TASK DIRECTIONS ▸ Your task is to repeat the entries exactly. Leave the pictures out.

--- ENTRIES PROVIDED ---

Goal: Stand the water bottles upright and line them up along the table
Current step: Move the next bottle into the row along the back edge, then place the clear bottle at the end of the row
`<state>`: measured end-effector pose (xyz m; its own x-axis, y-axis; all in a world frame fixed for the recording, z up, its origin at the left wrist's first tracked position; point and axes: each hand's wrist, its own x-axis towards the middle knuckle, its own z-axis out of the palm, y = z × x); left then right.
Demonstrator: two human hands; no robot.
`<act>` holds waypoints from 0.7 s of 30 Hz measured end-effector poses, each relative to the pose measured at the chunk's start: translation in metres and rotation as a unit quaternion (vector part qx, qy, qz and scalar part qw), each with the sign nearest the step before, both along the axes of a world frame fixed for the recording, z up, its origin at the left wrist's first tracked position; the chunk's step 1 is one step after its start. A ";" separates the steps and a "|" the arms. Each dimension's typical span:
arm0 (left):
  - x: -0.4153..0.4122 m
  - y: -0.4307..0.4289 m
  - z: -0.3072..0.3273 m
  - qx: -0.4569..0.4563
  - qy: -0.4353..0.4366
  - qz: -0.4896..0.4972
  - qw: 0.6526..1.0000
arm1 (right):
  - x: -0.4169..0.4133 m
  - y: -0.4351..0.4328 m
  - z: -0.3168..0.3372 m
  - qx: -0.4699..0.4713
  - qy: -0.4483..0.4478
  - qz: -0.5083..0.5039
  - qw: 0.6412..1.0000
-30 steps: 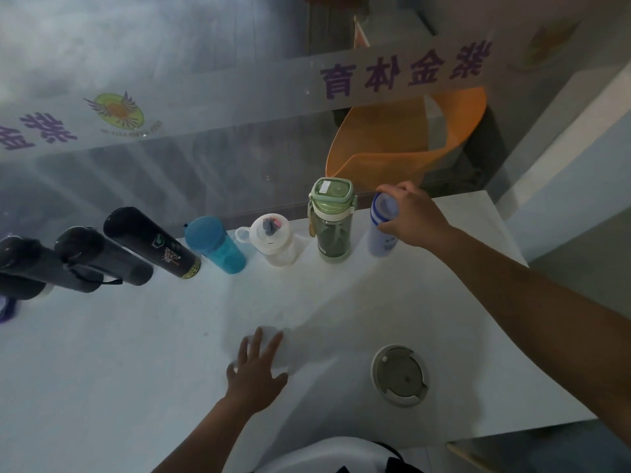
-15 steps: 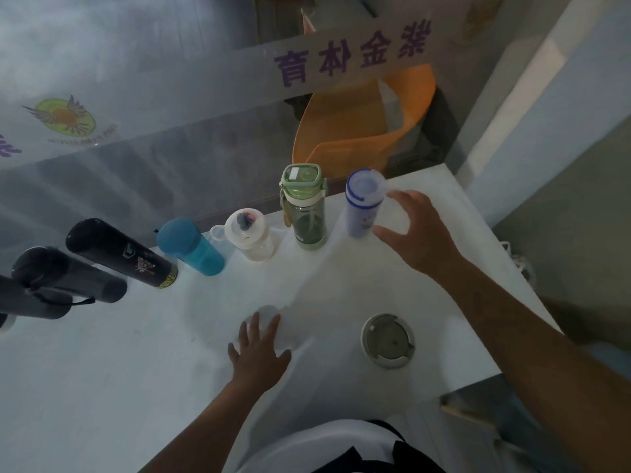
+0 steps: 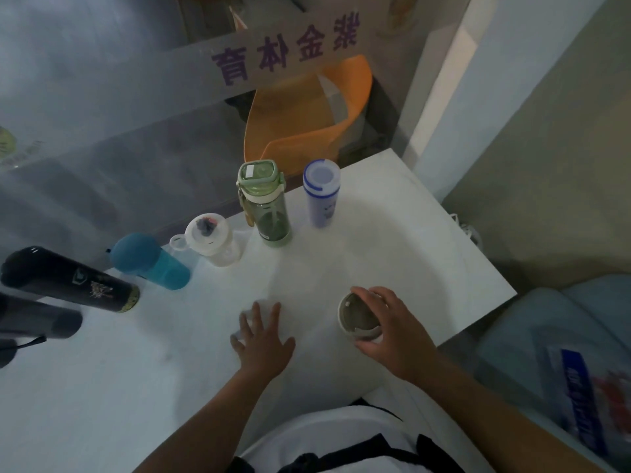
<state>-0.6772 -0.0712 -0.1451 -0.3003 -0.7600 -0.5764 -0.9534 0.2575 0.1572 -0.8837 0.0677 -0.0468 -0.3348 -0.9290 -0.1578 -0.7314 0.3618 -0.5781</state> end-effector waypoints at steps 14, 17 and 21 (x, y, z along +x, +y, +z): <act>0.021 -0.009 0.004 0.016 0.004 -0.056 0.998 | -0.151 -0.130 0.025 -0.051 -0.024 -0.072 0.996; 0.020 -0.010 0.003 0.018 0.008 -0.050 0.999 | -0.172 -0.166 0.022 -0.068 -0.020 -0.092 0.993; 0.017 -0.011 0.002 0.029 0.019 -0.027 0.999 | -0.189 -0.205 0.012 -0.050 -0.023 -0.123 0.991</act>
<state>-0.6606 -0.0818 -0.1428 -0.3629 -0.7080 -0.6059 -0.9313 0.2981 0.2094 -1.0729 -0.1371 -0.0346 -0.5470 -0.8324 -0.0890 -0.6007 0.4644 -0.6508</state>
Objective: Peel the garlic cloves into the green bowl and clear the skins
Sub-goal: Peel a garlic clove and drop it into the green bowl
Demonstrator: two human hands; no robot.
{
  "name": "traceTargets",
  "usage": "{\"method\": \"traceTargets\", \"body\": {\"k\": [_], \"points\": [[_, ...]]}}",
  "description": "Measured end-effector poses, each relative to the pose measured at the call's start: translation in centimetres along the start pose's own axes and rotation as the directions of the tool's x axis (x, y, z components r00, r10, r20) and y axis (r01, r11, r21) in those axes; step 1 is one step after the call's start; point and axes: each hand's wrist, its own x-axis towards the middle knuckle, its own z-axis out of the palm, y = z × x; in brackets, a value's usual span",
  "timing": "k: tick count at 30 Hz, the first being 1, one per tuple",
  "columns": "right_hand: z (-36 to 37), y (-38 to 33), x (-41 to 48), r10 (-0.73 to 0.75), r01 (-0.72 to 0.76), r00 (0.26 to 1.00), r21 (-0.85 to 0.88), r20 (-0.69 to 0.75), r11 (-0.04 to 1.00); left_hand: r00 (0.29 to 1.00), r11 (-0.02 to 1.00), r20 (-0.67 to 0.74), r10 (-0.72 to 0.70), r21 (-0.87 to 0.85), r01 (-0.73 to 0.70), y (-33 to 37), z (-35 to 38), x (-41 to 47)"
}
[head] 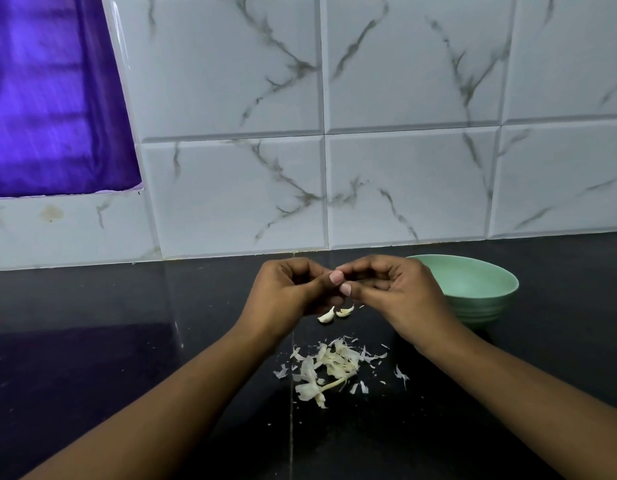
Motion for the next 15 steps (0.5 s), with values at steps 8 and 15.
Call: {"method": "traceTargets", "body": {"k": [8, 15], "points": [[-0.03, 0.07, 0.04, 0.020, -0.021, 1.000, 0.020, 0.018, 1.000, 0.997, 0.985, 0.004, -0.075, -0.153, 0.075, -0.39, 0.41, -0.09], [0.11, 0.57, 0.30, 0.071, -0.071, 0.997, 0.051, 0.005, 0.996, 0.997, 0.977, -0.012, -0.078, -0.200, 0.074, -0.93, 0.72, 0.03]]}}
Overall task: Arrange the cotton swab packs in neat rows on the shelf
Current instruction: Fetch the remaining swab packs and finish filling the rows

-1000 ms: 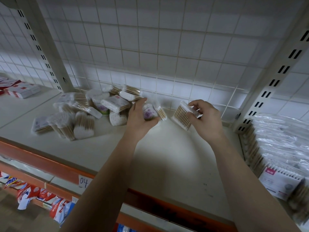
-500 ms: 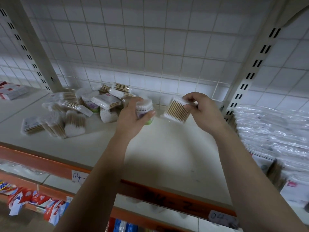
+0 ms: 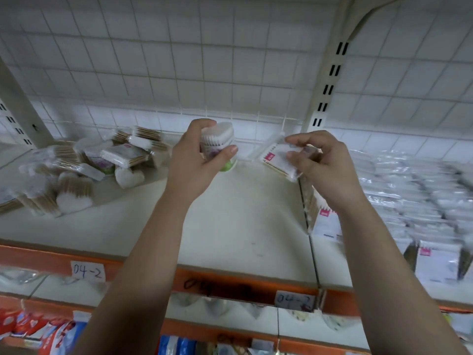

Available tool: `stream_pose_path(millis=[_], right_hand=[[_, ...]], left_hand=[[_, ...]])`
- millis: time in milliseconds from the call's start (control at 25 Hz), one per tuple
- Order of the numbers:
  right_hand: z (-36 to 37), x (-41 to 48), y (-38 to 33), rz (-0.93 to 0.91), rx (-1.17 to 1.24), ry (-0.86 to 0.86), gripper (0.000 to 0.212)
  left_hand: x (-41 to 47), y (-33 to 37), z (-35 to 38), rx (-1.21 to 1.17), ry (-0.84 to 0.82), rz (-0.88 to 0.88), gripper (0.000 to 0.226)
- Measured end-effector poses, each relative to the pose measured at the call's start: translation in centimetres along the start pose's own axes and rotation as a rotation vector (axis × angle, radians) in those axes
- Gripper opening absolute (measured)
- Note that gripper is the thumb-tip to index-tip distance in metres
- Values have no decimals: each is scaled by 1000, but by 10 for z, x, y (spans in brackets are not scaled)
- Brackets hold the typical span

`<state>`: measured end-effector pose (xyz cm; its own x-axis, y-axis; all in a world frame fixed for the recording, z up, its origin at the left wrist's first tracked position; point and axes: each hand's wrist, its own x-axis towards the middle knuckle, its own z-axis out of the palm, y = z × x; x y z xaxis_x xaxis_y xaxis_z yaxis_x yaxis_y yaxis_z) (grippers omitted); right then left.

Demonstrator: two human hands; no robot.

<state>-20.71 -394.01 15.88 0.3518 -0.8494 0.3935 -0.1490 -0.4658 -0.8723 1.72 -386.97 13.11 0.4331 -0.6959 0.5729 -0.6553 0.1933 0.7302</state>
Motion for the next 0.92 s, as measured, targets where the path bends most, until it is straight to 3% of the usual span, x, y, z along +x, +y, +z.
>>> stream_pose_path(millis=[160,360,440,600,920], right_hand=[[-40,-13,2,115,90,50,49],[-86,-31,-3,123,117,-12,66],[-100,-38,-3,119,112,-35,59],[-120,-46,4,85,87,-72,25],[-110,-51,19,-19,-128,-197,33]], left_hand=[[-9,30,30,-42,-83,13,50],[-21,62,63,-54,-164,25,49],[-25,71,71,-52,-180,26,49],[-35,82,82,-38,-196,0,49],[-43,89,83,-20,-176,-26,47]])
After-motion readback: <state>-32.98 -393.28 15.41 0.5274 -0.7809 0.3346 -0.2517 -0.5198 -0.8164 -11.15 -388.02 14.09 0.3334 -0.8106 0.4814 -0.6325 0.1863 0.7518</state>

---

ANSWER BOX ▸
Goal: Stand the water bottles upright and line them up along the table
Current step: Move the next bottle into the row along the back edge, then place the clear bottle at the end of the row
`<state>`: measured end-effector pose (xyz m; its own x-axis, y-axis; all in a world frame fixed for the recording, z up, its origin at the left wrist's first tracked position; point and axes: each hand's wrist, its own x-axis towards the middle knuckle, its own z-axis out of the palm, y = z × x); left then right.
Demonstrator: two human hands; no robot.
`<act>` holds waypoints from 0.7 s of 30 Hz measured end-effector poses, each relative to the pose measured at the chunk's start: translation in metres and rotation as a unit quaternion (vector part qx, qy, qz and scalar part qw), each with the sign nearest the step before, both along the axes of a world frame fixed for the recording, z up, its origin at the left wrist's first tracked position; the chunk's step 1 is one step after its start. A ";" separates the steps and a "|" the arms. Each dimension's typical span:
arm0 (left):
  - x: -0.4153..0.4122 m
  - y: -0.4307..0.4289 m
  - z: -0.3072..0.3273 m
  - qx: -0.4569..0.4563
  - qy: -0.4353..0.4366
  - qz: -0.4896..0.4972
  - qw: 0.6526..1.0000
arm1 (right):
  - x: -0.4169..0.4133 m
  - y: -0.4351..0.4328 m
  - z: -0.3168..0.3372 m
  - qx: -0.4699..0.4713
  - qy: -0.4483..0.4478
  - qz: -0.5083..0.5039
  - qw: 0.6412..1.0000
-30 steps: 
-15 steps: 
+0 steps: 
<state>-0.6772 -0.0712 -0.1451 -0.3003 -0.7600 -0.5764 -0.9534 0.2575 0.1572 -0.8837 0.0677 -0.0468 -0.3348 -0.9290 -0.1578 -0.7314 0.3618 -0.5781</state> end-effector waypoints at steps 14, 17 and 21 (x, y, z along +x, +y, +z): <act>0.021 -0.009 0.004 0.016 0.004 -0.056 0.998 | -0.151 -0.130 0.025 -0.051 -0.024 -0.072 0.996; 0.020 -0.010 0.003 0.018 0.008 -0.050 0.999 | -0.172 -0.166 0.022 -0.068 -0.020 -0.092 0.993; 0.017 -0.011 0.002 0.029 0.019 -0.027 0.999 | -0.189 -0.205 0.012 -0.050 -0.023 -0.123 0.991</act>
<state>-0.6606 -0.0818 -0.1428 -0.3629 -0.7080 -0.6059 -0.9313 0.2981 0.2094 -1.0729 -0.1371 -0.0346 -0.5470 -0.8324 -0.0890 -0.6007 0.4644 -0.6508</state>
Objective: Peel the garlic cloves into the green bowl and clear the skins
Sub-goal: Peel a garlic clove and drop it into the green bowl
Demonstrator: two human hands; no robot.
{
  "name": "traceTargets",
  "usage": "{\"method\": \"traceTargets\", \"body\": {\"k\": [_], \"points\": [[_, ...]]}}",
  "description": "Measured end-effector poses, each relative to the pose measured at the call's start: translation in centimetres along the start pose's own axes and rotation as the directions of the tool's x axis (x, y, z components r00, r10, r20) and y axis (r01, r11, r21) in those axes; step 1 is one step after the call's start; point and axes: each hand's wrist, its own x-axis towards the middle knuckle, its own z-axis out of the palm, y = z × x; in brackets, a value's usual span",
  "timing": "k: tick count at 30 Hz, the first being 1, one per tuple",
  "columns": "right_hand: z (-36 to 37), y (-38 to 33), x (-41 to 48), r10 (-0.73 to 0.75), r01 (-0.72 to 0.76), r00 (0.26 to 1.00), r21 (-0.85 to 0.88), r20 (-0.69 to 0.75), r11 (-0.04 to 1.00); left_hand: r00 (0.29 to 1.00), r11 (-0.02 to 1.00), r20 (-0.67 to 0.74), r10 (-0.72 to 0.70), r21 (-0.87 to 0.85), r01 (-0.73 to 0.70), y (-33 to 37), z (-35 to 38), x (-41 to 47)"
}
[head] 
Motion for the next 15 steps (0.5 s), with values at steps 8 and 15.
Call: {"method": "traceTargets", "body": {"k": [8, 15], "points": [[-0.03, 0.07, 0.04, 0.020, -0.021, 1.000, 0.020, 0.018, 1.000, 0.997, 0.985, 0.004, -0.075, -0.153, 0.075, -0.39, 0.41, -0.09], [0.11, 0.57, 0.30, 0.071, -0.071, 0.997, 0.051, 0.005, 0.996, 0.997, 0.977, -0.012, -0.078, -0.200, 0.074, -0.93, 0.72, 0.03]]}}
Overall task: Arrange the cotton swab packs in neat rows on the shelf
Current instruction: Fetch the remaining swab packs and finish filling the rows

-1000 ms: 
-500 ms: 
+0 ms: 

Available tool: `stream_pose_path(millis=[_], right_hand=[[_, ...]], left_hand=[[_, ...]])`
- millis: time in milliseconds from the call's start (control at 25 Hz), one per tuple
- Order of the numbers:
  right_hand: z (-36 to 37), x (-41 to 48), y (-38 to 33), rz (-0.93 to 0.91), rx (-1.17 to 1.24), ry (-0.86 to 0.86), gripper (0.000 to 0.212)
  left_hand: x (-41 to 47), y (-33 to 37), z (-35 to 38), rx (-1.21 to 1.17), ry (-0.84 to 0.82), rz (-0.88 to 0.88), gripper (0.000 to 0.226)
- Measured end-effector poses, each relative to the pose measured at the call's start: translation in centimetres along the start pose's own axes and rotation as a rotation vector (axis × angle, radians) in those axes
- Gripper opening absolute (measured)
- Note that gripper is the thumb-tip to index-tip distance in metres
- Values have no decimals: each is scaled by 1000, but by 10 for z, x, y (spans in brackets are not scaled)
- Brackets hold the typical span

`<state>`: measured end-effector pose (xyz cm; its own x-axis, y-axis; all in a world frame fixed for the recording, z up, its origin at the left wrist's first tracked position; point and axes: each hand's wrist, its own x-axis towards the middle knuckle, its own z-axis out of the palm, y = z × x; x y z xaxis_x xaxis_y xaxis_z yaxis_x yaxis_y yaxis_z) (grippers omitted); right then left.

Demonstrator: two human hands; no robot.

<state>-20.71 -394.01 15.88 0.3518 -0.8494 0.3935 -0.1490 -0.4658 -0.8723 1.72 -386.97 13.11 0.4331 -0.6959 0.5729 -0.6553 0.1933 0.7302</state>
Motion for the next 0.92 s, as measured, targets where the path bends most, until it is straight to 3% of the usual span, x, y, z along +x, +y, +z.
>>> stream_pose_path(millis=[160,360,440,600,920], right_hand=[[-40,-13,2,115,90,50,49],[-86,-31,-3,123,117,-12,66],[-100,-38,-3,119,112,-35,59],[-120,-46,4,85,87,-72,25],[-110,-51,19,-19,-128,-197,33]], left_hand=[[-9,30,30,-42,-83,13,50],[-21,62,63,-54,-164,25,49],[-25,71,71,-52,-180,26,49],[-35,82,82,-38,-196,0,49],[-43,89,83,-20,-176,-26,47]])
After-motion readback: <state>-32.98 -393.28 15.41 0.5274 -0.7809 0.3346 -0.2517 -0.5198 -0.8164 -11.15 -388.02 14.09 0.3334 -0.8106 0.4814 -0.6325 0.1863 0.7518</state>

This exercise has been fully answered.